Overall, our results suggest that handlebars positioned below the saddle yield detrimental effects to the female pelvic floor. However, this conclusion contrasts the recommendations by Thompson et al., who reported that correct bike fit for the handlebars should be 1 to 2 inches lower than the saddle [19
]. While the authors did not state whether the recommended bicycle fit was geared toward the more serious cyclists or to recreational cyclists, a lower handlebar position enhances the aerodynamic posture of the rider. This exemplifies the ongoing struggle between selecting a more aerodynamic bicycle position for control and speed or a more ergonomic position to reduce neurovascular compromise [14
]. Our participants used their own bicycles that were set-up to their preferences and specifications. We believe that these conditions were more likely to yield results that are closer to real-world relationships between cyclists’ configurations and bicycle geometry. Additional research is needed to establish the best risk/benefit profile for women riders, in order to allow women to decide at what cost they will ride.

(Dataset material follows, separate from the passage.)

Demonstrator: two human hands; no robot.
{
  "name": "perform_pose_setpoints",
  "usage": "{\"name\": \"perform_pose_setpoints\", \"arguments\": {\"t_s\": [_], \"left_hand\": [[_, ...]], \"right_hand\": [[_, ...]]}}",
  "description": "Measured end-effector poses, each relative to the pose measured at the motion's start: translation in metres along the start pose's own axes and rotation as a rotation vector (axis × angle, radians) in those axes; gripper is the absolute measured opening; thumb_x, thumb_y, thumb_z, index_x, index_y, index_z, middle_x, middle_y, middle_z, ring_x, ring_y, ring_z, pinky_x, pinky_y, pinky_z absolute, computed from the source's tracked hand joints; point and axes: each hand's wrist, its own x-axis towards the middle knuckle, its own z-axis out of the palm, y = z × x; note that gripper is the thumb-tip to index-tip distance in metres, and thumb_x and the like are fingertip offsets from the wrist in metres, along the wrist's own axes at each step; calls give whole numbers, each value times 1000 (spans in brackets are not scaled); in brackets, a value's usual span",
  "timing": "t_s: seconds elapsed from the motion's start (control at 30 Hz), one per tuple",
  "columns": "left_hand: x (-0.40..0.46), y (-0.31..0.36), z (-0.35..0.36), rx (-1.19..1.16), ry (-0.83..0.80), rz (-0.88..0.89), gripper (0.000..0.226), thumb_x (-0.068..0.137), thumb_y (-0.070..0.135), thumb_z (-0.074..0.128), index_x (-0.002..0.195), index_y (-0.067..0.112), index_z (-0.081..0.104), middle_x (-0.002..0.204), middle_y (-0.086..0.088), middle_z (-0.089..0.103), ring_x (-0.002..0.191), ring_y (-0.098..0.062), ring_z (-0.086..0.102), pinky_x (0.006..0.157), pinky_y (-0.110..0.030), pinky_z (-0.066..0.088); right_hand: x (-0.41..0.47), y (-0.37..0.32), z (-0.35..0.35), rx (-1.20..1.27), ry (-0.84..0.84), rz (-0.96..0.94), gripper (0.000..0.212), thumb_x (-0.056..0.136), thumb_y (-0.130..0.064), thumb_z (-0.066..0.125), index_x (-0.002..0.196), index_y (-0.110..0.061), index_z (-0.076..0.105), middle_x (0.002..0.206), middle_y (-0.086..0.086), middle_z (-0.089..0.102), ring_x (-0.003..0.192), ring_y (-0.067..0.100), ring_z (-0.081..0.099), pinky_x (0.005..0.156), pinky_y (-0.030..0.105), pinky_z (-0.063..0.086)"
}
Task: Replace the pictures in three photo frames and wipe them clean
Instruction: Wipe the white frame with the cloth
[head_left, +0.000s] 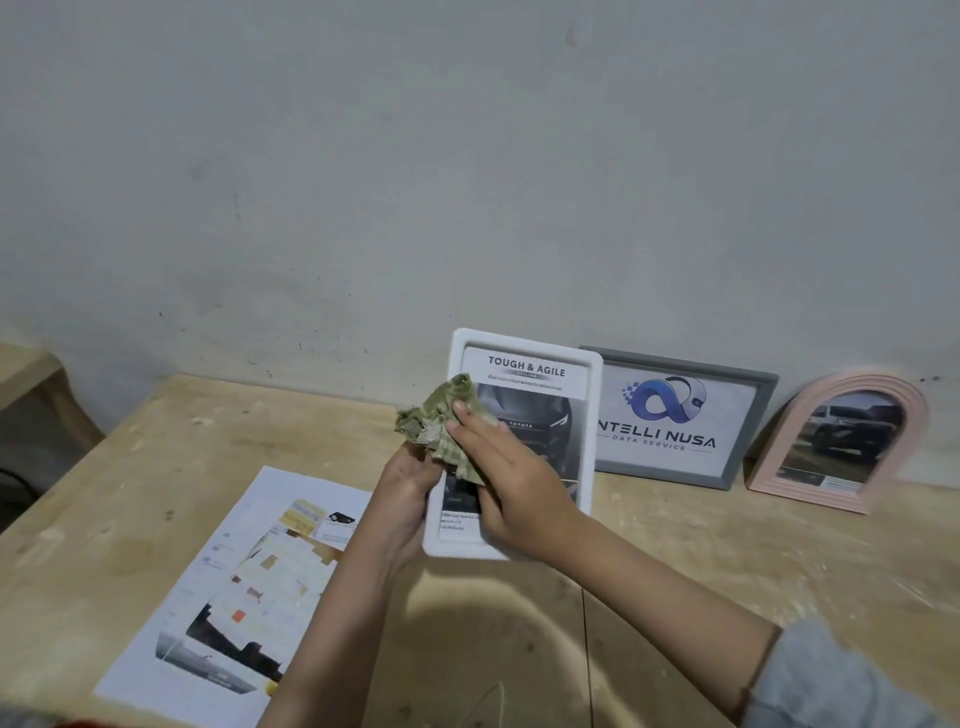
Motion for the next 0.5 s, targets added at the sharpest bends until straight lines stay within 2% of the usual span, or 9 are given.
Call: {"name": "perform_pose_setpoints", "arguments": {"t_s": [0.1, 0.17, 0.23, 0.27, 0.33, 0.4, 0.43, 0.5], "left_hand": [[-1, -1, 5, -149, -2, -17, 38, 82, -12, 40, 110, 2, 62, 95, -14, 72, 85, -24, 70, 71, -30, 58], [0, -5, 4, -232, 37, -81, 33, 87, -3, 39, 93, 2, 70, 85, -12, 74, 78, -21, 72, 64, -27, 58], [-1, -5, 2, -362, 75, -154, 47, 96, 13, 36, 74, 4, 76, 78, -12, 73, 70, -21, 72, 59, -27, 58], [-1, -4, 1, -410, 93, -170, 49, 97, 23, 38, 72, 4, 75, 75, -13, 72, 69, -23, 71, 60, -29, 58], [-2, -2, -1, -433, 134, -197, 49, 92, 45, 44, 79, 5, 70, 71, -12, 69, 67, -25, 69, 66, -34, 56], [-7, 1, -1, -338, 167, -230, 50, 90, 50, 47, 78, 7, 68, 66, -10, 68, 61, -24, 69, 60, -32, 57], [-9, 0, -2, -288, 177, -258, 47, 91, 47, 49, 82, 6, 71, 73, -11, 70, 65, -25, 70, 61, -31, 58], [-12, -6, -5, -196, 229, -281, 35, 90, 38, 58, 110, 11, 66, 111, -7, 66, 95, -24, 67, 82, -36, 55]], "right_hand": [[-6, -1, 2, 7, -61, 21, 67, 71, 12, 46, 136, -3, 45, 147, 10, 39, 137, 19, 36, 111, 45, 34], [-13, -1, 4, 11, -115, 26, 62, 75, 4, 37, 136, -5, 46, 147, 9, 40, 136, 19, 38, 112, 43, 32], [-20, -1, 5, 20, -154, 26, 64, 73, 1, 33, 135, -7, 47, 146, 8, 42, 135, 18, 39, 111, 44, 31], [-23, -1, 5, 19, -174, 18, 64, 71, 3, 33, 133, -8, 49, 144, 7, 45, 134, 18, 41, 111, 46, 32], [-29, -1, 6, 15, -231, -12, 64, 68, 4, 34, 127, -10, 54, 141, 6, 50, 130, 18, 45, 110, 48, 30], [-35, -3, 8, 25, -317, -22, 64, 67, 8, 37, 125, -13, 56, 140, 2, 50, 131, 17, 44, 113, 45, 21], [-37, -4, 8, 32, -358, -20, 66, 66, 11, 39, 124, -15, 56, 141, 0, 50, 132, 16, 43, 114, 43, 16], [-40, -5, 8, 44, -425, -20, 69, 65, 15, 41, 125, -16, 55, 141, -2, 49, 134, 13, 40, 115, 40, 12]]}}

Our study, as well as several of the studies described above, may be limited by a selection bias as noted in the original study [12
]. Specifically, study participants who were uncomfortable with their body and women who do not suffer from neurological symptoms may not have been motivated to participate. In addition, most of the women were normal weight, more experienced cyclists. Therefore, our findings may not be generalizable to the less experienced, recreational, over or underweight cyclists. In addition, our sample size was small. While a power analysis was conducted for our original study, an additional power analysis was not performed for this secondary analysis [12
]. A larger sampling would allow us to assess whether the paucity of differences were due to a lack of power or a lack of association. Still, ours is the largest, published study addressing this very important women’s health issue and presents further evidence that female riders are susceptible to detrimental consequences to the pelvic floor. Our findings also emphasize the fact that enhanced knowledge about female specific bike fit is necessary. While all of the women in our study had normal sexual function, our group and others have identified an association between female sexual dysfunction and altered genital sensation [12
]. In addition, genital sensory stimulation has been shown to play a critical role in sexual arousal and the erectile response in men [21
]. Longitudinal studies with larger, more diverse groups of women cyclists are needed to further discern the role that different components of bicycle fit and accoutrements have on adverse cycling outcomes as well as to determine the long-term effects of increased saddle pressure and decreased genital sensation on sexual function in women.